Incremental Models - `unique_key` possibly has different behavior than stated #4355

fathom-parth · 2023-10-27T15:19:32Z

Contributions

I have read the contribution docs, and understand what's expected of me.

Link to the page on docs.getdbt.com requiring updates

https://docs.getdbt.com/docs/build/incremental-models#defining-a-unique-key-optional

What part(s) of the page would you like to see updated?

Context

I'd like to use incremental models to replace all records with a specific timestamp (an ingest timestamp) with the new rows coming in.

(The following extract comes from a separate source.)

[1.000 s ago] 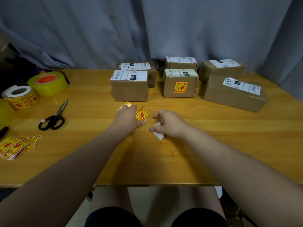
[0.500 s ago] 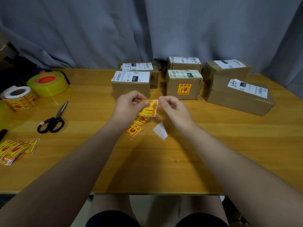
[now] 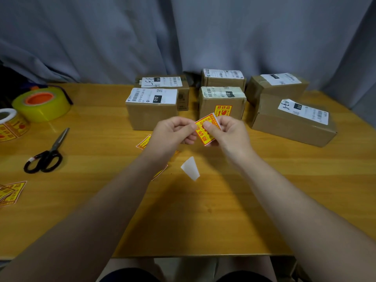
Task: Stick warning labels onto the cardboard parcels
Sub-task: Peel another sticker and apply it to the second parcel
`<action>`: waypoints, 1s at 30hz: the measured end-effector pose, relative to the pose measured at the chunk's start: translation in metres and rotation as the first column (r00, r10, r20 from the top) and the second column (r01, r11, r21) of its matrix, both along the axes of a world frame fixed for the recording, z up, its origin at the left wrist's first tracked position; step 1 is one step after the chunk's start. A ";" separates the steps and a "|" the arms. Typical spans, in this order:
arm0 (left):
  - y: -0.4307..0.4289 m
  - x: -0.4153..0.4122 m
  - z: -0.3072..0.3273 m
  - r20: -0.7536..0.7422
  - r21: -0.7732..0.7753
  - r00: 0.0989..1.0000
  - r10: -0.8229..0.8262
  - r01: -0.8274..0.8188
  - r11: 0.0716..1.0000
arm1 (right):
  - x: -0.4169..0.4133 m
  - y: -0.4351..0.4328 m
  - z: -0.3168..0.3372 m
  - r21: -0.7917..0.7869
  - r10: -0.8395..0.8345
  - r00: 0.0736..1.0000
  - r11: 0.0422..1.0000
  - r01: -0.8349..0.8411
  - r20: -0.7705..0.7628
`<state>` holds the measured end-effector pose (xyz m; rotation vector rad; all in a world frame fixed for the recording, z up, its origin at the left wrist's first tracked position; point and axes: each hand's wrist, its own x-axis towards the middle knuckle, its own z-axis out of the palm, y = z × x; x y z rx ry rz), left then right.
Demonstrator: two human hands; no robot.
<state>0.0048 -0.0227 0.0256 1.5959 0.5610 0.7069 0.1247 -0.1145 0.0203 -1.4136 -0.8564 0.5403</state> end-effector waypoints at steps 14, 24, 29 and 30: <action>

When reading over the dbt incremental docs, it seems the merge strategy would be the best for this; however, this strategy requires a unique_key.

The Problem

In this case, there's no unique_key that I want to define per record and I'd rather have the incremental strat remove every row related to a specific column value (in my case, an ingest timestamp).

I asked this question on slack here:
https://getdbt.slack.com/archives/CBSQTAPLG/p1698417729305499

And some people mentioned that they do this by defining a unique_key that's not actually unique per-record and that this works fine for them.

One of the users on slack also mention:

The docs are misleading.. and the naming of the config is also confusing. I’m sure if you search slack for unique_key you’ll see many people mention what Daron and I suggested.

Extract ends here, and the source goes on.